Instructions for the task
Please give the listing again in full, leaving out its images.
(Beginning of Collected material)
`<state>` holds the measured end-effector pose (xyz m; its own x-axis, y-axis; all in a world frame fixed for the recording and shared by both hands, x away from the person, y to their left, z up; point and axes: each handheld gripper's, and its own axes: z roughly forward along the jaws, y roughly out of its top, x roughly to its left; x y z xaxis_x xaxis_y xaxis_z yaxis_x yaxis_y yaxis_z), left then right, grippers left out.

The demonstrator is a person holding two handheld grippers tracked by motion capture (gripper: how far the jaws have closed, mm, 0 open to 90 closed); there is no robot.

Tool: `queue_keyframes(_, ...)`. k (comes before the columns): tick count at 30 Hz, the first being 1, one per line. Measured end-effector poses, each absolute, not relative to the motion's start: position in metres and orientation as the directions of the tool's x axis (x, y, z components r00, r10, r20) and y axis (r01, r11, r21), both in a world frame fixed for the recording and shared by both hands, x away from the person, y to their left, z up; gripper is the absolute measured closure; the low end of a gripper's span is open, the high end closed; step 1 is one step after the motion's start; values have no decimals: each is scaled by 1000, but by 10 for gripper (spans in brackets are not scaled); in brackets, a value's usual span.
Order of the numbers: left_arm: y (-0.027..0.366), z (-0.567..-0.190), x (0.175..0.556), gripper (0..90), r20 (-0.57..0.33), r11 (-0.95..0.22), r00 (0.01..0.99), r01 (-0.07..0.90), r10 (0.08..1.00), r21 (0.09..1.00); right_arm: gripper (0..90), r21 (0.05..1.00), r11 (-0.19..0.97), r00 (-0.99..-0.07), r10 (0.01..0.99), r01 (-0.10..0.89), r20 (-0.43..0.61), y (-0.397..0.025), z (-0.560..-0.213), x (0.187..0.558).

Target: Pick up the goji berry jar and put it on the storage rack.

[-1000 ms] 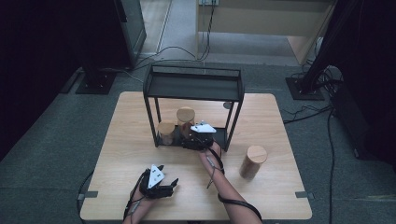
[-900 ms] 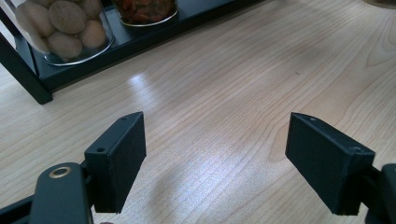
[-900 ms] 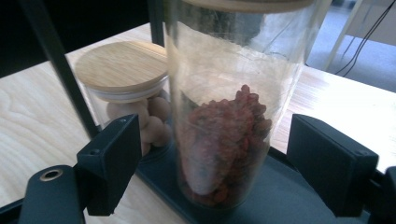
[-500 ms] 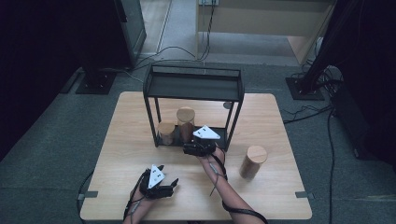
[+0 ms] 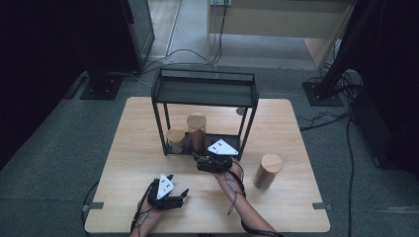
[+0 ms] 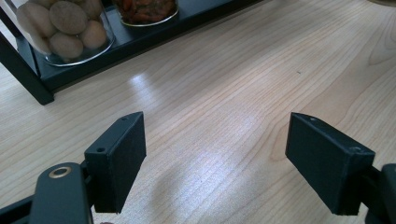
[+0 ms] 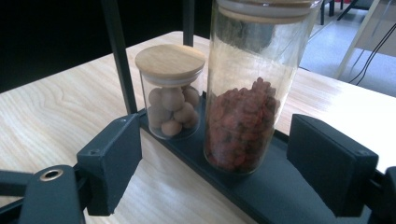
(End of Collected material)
Solution below
`<state>` holds the measured end-effector pose (xyz m; its own x-axis, y-axis; all in a world frame fixed for the recording and shared by both hands, x away from the person, y to their left, z up; point and axes: each handheld gripper's, and its own axes: z roughly forward along the jaws, y roughly out of its top, x roughly to its left; x y z xaxis_x xaxis_y xaxis_z yaxis_x yaxis_y yaxis_z), left then right, grippers left out.

The demonstrator is a person holding two handheld grippers tracked by motion capture (gripper: how far the jaws have closed, mm, 0 open to 90 closed); there is no robot.

Tool: `queue_keyframes(_, ...)`. k (comes before the columns): tick count at 30 Hz, the first being 1, one per line. Measured end-effector poses, each absolute, not relative to the motion's start: position in metres and orientation as the directions of the tool's x axis (x, y, z components r00, r10, r20) and y axis (r01, r11, r21), both in a world frame fixed for the recording and shared by both hands, x away from the person, y to their left, z up; gripper is the absolute measured closure; the low end of a gripper's span is open, the high end closed; step 1 is one step after the motion's start; values have no decimals: each is scaled by 1000, but by 10 for gripper (spans in brackets are not scaled); in brackets, a value's usual span.
Order of the numbers: left_arm: y (-0.027..0.366), z (-0.567..-0.190), x (0.175..0.556), gripper (0..90), r20 (-0.57..0.33), r11 (-0.95..0.22), r00 (0.01..0.99), r01 (-0.07..0.90), r10 (0.08..1.00), r21 (0.09..1.00); right_arm: gripper (0..90), r21 (0.05..1.00), r11 (-0.19..0.97), r00 (-0.99..-0.07), r10 (0.01..0.99), r01 (-0.10..0.89), r20 (-0.43..0.61), y (-0.397..0.025), z (-0.560..-0.213), x (0.187..0.558).

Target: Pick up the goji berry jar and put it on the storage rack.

[-1000 ms] 
[-900 ms] 
[-900 ms] 
[-500 ms] 
[+0 ms] 
[+0 ms] 
[+0 ms] 

Nothing further is needed to complete the exercise.